■ **Assignment**: In the entries that follow, how many lines hold "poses"? Nothing but the number is expected.
[Opening Excerpted data section]
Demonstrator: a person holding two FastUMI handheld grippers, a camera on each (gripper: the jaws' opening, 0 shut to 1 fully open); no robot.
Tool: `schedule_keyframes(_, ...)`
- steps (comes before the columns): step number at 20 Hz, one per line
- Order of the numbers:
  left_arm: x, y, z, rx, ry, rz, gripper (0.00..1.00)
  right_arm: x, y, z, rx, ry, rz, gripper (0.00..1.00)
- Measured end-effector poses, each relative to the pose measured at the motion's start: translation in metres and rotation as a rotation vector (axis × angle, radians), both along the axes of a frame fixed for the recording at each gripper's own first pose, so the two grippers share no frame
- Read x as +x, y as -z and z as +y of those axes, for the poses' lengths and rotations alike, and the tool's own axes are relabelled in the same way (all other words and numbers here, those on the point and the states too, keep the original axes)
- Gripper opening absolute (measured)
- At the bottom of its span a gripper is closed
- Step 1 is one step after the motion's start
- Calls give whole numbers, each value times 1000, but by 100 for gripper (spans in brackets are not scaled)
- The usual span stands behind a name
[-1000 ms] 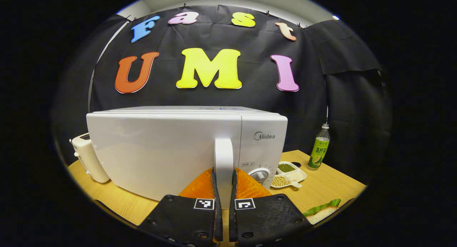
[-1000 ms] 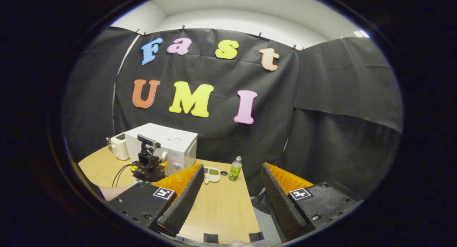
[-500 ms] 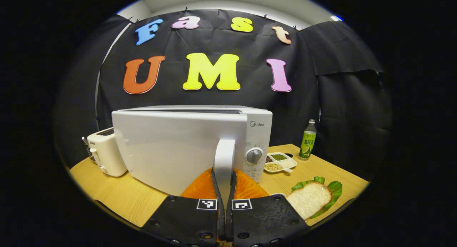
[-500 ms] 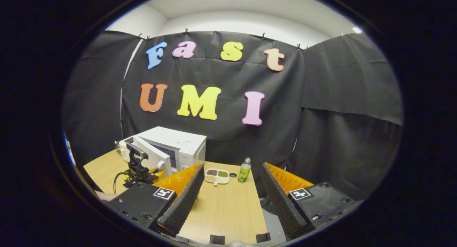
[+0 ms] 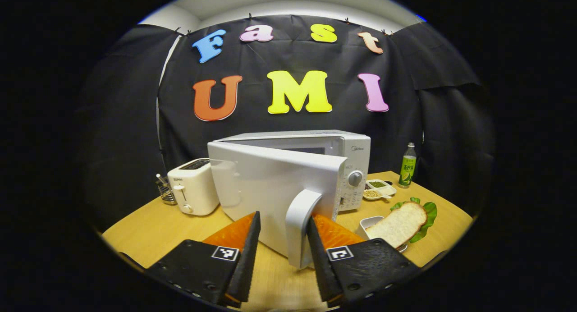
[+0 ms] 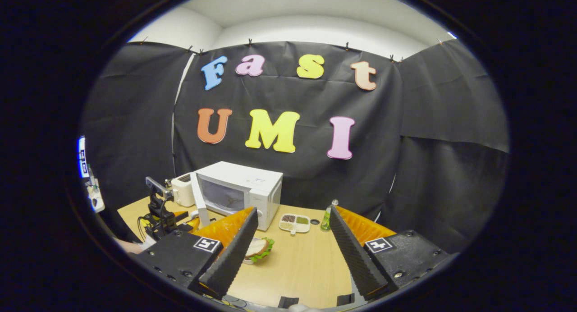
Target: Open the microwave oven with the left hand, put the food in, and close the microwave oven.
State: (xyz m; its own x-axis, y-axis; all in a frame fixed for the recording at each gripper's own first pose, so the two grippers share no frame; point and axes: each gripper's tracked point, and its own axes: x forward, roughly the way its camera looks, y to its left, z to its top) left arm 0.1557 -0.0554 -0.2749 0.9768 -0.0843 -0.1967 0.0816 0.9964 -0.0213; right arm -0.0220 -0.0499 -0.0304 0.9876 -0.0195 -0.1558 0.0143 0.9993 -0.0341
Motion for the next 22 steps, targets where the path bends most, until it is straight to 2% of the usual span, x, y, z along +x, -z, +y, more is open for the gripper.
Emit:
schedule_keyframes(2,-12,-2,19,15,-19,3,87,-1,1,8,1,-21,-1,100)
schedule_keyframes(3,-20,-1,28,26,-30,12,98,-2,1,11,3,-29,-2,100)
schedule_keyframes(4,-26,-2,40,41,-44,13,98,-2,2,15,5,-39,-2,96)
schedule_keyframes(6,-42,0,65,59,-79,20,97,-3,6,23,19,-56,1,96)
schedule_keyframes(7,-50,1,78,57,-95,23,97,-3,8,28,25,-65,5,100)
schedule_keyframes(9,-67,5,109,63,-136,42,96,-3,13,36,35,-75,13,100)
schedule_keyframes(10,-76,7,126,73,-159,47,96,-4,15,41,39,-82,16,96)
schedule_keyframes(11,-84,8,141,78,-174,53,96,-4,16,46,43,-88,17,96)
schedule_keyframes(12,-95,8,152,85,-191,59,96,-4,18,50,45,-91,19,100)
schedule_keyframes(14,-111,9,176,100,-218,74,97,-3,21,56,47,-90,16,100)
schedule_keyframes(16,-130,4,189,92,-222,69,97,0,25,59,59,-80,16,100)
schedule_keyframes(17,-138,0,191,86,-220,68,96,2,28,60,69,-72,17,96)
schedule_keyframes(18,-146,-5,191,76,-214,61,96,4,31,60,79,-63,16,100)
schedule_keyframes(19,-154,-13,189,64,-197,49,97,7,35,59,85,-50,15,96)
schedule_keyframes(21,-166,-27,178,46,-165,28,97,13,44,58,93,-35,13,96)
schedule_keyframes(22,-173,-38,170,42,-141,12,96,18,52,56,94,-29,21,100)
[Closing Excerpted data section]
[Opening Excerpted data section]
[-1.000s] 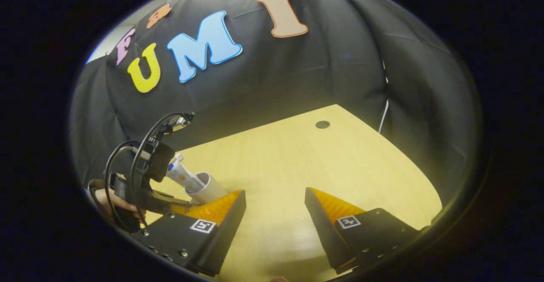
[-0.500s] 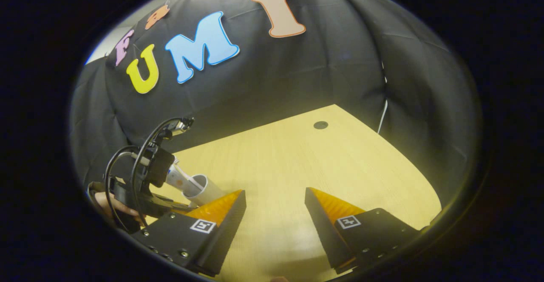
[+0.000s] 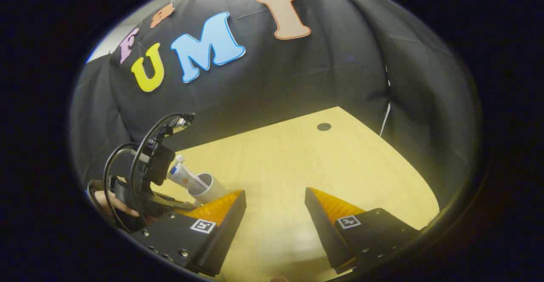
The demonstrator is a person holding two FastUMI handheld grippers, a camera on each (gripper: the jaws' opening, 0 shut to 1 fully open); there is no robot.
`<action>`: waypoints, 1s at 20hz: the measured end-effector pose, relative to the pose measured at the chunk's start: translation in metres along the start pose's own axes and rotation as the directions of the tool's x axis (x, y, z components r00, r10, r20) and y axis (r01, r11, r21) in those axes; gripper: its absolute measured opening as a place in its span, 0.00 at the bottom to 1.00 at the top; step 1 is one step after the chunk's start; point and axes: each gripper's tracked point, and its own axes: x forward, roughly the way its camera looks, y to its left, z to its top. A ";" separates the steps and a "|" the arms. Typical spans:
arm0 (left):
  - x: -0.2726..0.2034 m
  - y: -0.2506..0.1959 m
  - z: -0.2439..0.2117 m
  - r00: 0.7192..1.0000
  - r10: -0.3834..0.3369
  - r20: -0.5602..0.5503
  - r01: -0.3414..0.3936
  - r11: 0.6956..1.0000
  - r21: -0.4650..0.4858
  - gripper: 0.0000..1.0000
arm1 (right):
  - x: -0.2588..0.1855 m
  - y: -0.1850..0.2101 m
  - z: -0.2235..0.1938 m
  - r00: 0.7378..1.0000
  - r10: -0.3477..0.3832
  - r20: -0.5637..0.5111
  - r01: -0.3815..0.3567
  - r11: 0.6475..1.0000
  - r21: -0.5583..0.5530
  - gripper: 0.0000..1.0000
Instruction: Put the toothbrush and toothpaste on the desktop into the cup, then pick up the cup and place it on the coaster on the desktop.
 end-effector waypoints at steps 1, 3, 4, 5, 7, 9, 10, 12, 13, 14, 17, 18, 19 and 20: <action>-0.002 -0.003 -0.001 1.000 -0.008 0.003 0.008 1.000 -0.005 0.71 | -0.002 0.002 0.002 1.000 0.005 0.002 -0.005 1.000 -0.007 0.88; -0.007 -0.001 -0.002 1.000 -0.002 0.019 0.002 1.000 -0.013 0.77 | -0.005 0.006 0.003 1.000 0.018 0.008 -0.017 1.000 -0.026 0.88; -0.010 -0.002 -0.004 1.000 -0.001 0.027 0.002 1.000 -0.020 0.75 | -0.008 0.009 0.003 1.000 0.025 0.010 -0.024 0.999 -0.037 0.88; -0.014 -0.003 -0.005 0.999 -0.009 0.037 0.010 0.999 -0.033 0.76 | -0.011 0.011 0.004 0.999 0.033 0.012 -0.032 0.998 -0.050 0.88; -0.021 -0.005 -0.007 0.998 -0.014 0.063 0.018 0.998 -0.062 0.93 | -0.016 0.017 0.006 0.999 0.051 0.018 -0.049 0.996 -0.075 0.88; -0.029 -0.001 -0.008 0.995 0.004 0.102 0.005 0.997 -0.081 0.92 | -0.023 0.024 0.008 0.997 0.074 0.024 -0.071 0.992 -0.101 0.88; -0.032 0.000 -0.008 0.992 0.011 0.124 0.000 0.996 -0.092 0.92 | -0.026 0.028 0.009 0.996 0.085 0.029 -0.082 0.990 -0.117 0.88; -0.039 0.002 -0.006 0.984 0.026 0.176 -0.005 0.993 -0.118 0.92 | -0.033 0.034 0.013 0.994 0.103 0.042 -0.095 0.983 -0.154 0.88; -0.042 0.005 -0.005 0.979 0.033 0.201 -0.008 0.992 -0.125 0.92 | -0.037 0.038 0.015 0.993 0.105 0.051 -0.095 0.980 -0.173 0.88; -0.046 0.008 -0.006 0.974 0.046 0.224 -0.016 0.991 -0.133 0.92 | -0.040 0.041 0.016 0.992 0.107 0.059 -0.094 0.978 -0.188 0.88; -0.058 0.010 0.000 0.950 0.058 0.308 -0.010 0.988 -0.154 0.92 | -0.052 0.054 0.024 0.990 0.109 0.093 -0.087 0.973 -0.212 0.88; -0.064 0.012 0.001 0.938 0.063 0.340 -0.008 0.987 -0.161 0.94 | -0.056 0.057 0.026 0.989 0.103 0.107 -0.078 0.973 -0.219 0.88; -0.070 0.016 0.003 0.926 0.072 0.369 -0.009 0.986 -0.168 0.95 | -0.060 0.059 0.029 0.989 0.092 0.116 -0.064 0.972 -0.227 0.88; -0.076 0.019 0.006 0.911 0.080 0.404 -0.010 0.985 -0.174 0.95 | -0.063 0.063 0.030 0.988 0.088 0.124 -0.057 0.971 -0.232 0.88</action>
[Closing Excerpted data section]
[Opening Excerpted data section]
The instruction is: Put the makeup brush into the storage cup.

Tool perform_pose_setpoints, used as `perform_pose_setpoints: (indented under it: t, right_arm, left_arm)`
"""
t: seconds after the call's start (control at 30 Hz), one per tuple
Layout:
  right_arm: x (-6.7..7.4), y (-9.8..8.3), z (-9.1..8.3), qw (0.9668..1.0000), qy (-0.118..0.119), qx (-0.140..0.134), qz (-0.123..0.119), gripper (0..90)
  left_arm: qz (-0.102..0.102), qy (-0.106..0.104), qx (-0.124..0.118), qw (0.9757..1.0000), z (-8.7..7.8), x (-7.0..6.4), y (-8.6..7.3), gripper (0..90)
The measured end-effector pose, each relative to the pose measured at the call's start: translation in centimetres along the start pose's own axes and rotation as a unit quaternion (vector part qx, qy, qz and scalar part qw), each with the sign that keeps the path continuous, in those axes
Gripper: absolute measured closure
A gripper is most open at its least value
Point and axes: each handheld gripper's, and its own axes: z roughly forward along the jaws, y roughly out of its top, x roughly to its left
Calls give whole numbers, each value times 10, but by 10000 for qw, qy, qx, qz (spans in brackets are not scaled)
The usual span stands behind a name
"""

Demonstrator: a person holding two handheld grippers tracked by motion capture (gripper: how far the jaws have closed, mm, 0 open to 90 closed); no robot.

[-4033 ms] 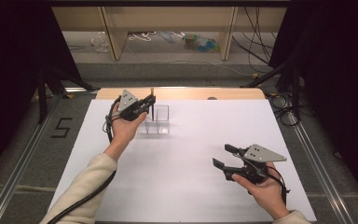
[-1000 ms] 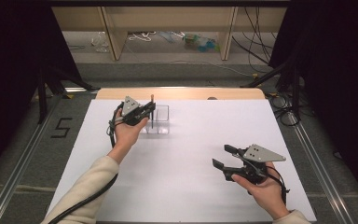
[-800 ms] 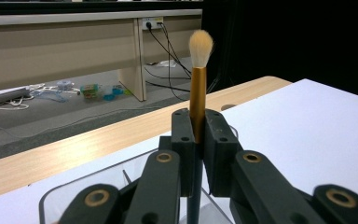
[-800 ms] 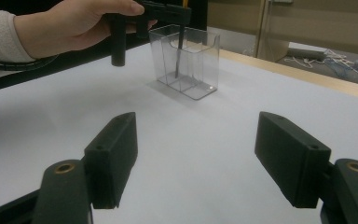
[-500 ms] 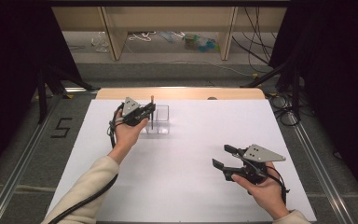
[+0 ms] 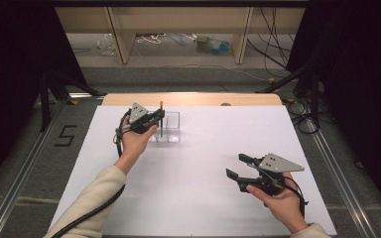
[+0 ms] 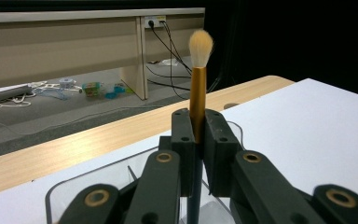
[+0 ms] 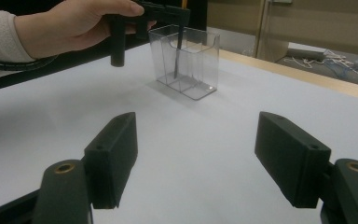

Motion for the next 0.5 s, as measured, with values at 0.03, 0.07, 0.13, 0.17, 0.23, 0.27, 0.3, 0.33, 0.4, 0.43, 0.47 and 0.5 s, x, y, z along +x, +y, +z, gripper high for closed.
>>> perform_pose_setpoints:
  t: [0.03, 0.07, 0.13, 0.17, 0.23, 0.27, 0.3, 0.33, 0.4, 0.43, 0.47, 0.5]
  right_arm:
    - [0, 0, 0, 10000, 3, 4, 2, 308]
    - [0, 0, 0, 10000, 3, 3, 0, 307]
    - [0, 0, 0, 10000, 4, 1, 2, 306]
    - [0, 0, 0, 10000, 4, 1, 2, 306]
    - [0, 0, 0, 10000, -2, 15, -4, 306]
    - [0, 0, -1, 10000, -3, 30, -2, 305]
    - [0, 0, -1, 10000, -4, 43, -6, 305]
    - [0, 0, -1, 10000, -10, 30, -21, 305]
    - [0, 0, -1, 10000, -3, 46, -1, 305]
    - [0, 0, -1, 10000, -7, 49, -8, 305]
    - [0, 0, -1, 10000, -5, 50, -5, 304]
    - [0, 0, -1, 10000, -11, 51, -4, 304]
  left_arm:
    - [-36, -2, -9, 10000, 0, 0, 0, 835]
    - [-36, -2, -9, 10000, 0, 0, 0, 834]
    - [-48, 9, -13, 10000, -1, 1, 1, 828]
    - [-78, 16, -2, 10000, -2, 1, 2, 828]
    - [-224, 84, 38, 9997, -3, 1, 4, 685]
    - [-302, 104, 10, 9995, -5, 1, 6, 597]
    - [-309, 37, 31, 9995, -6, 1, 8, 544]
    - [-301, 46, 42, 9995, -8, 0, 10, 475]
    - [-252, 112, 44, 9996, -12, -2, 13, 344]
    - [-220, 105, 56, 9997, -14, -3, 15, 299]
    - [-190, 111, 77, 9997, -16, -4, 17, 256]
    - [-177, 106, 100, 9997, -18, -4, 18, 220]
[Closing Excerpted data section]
■ **Solution to the problem**: 2